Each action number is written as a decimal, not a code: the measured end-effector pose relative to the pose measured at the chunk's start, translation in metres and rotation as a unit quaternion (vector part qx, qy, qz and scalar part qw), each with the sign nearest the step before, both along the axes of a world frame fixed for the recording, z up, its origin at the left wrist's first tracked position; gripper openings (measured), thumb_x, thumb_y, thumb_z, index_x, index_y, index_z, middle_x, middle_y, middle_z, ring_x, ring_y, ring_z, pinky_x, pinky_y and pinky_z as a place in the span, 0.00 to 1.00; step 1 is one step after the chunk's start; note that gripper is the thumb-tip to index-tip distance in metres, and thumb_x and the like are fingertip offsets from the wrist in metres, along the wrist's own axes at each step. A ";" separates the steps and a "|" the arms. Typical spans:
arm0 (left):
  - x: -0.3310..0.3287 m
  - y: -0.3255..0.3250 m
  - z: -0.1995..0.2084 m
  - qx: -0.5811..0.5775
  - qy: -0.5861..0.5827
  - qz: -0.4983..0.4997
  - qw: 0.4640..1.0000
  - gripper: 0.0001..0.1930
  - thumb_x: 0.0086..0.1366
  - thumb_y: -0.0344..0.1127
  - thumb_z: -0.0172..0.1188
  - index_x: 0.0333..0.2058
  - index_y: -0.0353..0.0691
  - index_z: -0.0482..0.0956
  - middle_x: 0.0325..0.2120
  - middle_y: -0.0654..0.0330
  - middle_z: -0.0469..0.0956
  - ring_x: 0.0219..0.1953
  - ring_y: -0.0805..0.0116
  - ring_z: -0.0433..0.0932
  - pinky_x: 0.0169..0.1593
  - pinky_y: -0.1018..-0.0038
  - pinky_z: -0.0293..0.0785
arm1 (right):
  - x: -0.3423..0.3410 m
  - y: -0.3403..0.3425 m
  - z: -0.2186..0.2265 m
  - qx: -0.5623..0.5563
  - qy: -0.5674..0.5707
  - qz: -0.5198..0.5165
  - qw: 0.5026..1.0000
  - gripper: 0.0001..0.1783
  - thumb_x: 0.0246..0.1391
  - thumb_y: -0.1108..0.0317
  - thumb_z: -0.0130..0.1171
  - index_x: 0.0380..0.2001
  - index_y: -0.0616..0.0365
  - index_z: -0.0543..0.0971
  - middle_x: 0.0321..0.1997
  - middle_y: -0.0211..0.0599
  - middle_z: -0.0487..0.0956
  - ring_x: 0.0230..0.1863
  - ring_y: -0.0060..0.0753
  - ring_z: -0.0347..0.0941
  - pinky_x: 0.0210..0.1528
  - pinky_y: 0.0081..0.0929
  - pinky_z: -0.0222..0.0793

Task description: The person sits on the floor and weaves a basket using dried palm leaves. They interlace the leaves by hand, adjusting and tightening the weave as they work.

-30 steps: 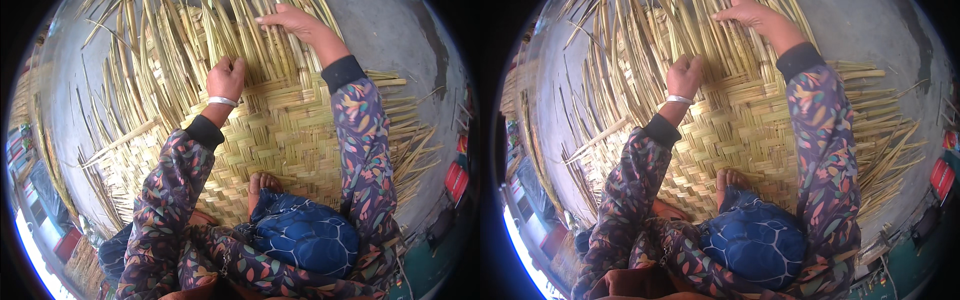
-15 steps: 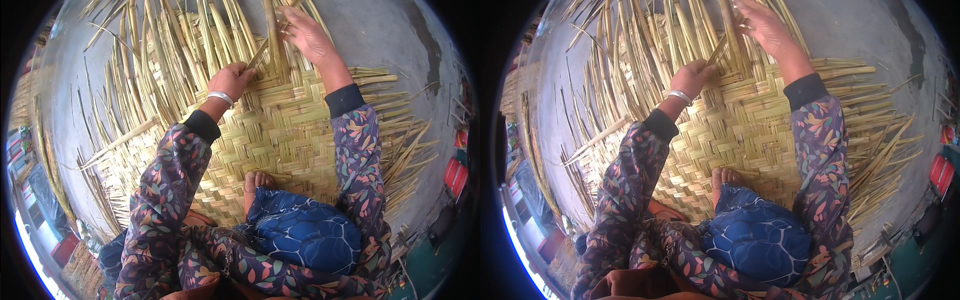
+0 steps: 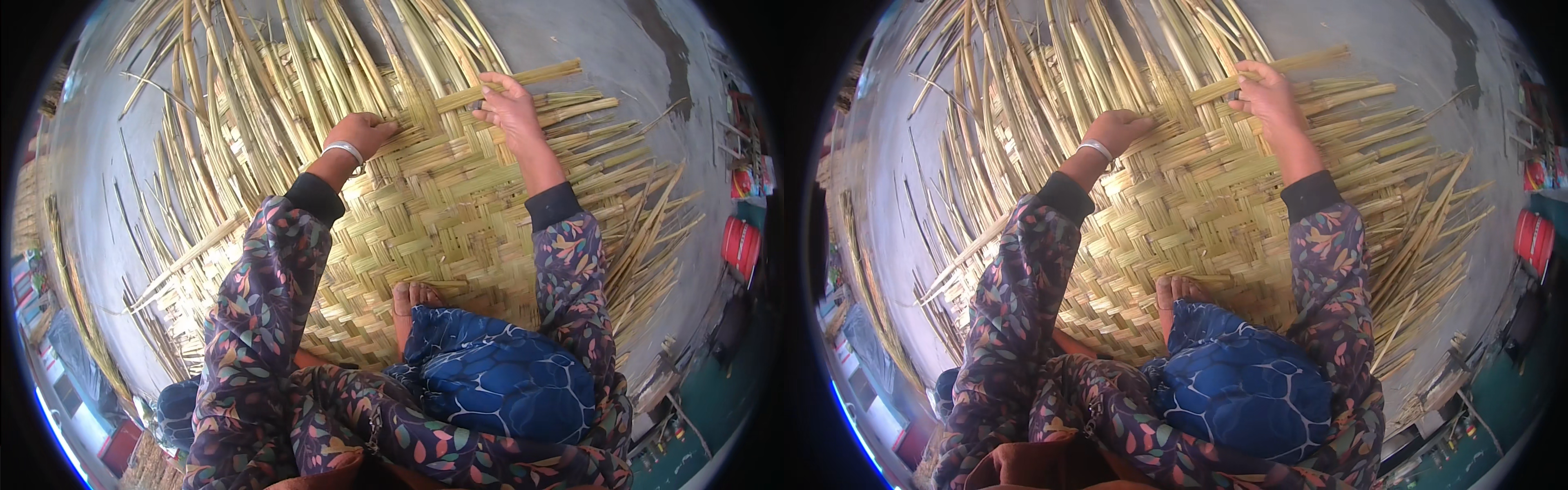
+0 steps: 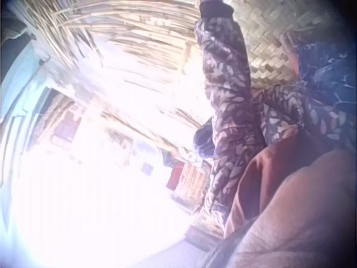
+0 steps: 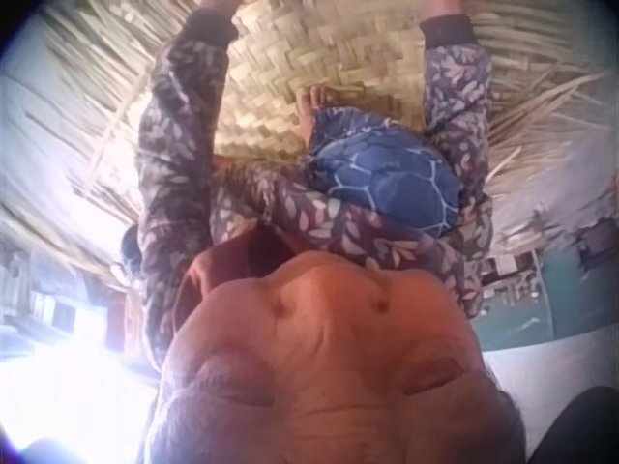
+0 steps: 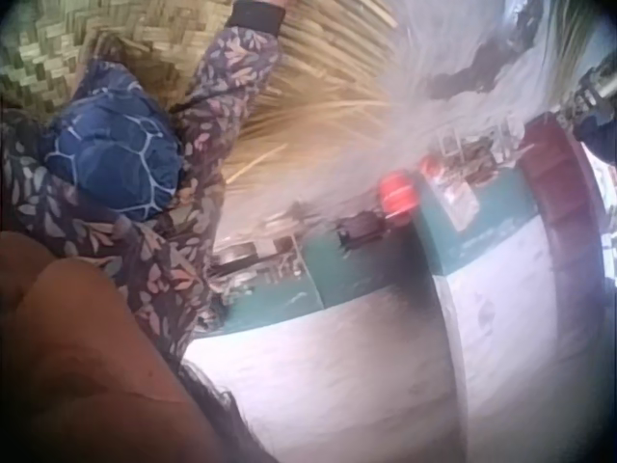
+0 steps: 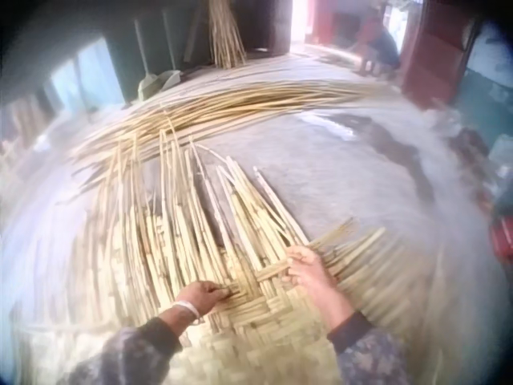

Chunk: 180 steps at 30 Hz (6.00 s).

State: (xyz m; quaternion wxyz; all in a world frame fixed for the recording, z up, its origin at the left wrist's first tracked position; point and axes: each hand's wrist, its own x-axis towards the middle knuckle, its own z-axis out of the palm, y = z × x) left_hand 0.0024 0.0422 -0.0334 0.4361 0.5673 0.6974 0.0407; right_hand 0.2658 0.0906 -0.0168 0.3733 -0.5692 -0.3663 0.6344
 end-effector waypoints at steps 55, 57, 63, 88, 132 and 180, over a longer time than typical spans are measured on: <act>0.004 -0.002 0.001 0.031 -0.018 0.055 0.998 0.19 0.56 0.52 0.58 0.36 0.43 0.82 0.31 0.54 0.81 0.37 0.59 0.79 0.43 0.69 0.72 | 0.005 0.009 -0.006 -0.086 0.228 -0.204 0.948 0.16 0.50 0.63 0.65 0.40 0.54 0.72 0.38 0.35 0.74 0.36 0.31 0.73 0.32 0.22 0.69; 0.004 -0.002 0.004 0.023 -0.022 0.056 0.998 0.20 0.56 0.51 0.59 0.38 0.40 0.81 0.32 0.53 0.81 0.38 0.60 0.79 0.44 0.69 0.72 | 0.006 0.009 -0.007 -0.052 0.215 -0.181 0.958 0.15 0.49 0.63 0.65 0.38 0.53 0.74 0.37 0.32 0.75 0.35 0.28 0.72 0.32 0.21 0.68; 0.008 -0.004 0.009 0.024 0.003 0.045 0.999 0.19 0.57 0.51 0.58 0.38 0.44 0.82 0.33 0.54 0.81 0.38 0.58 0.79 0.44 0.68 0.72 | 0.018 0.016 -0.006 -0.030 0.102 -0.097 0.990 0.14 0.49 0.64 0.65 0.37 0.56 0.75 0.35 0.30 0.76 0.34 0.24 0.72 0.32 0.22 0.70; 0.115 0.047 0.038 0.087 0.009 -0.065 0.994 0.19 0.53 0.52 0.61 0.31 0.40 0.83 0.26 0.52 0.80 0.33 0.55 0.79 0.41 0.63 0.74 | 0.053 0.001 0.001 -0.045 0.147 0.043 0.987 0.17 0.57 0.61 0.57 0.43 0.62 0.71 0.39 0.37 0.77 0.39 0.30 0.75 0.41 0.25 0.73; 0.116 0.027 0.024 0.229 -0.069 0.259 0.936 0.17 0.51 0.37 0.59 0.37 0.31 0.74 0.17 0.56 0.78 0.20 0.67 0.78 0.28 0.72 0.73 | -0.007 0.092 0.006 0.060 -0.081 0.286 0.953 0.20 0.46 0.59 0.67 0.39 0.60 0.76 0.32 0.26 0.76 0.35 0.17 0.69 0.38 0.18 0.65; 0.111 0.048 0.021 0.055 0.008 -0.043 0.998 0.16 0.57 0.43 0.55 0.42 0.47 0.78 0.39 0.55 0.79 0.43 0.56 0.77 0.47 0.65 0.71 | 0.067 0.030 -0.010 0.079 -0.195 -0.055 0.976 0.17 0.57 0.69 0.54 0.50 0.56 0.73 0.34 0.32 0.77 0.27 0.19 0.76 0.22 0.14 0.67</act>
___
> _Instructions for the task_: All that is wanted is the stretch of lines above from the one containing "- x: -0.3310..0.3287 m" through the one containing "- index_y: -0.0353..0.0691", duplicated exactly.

> _Your response_:
  - x: -0.3310..0.3287 m
  - y: -0.3255..0.3250 m
  - z: -0.1995..0.2084 m
  - qx: -0.5811..0.5775
  - qy: -0.5861..0.5827
  - qz: -0.4983..0.4997
  - qw: 0.4640..1.0000
  - gripper: 0.0001..0.1930
  - thumb_x: 0.0086..0.1366
  - thumb_y: -0.0344..0.1127
  - thumb_z: -0.0172..0.1188
  - index_x: 0.0333..0.2058
  - index_y: -0.0353..0.0691

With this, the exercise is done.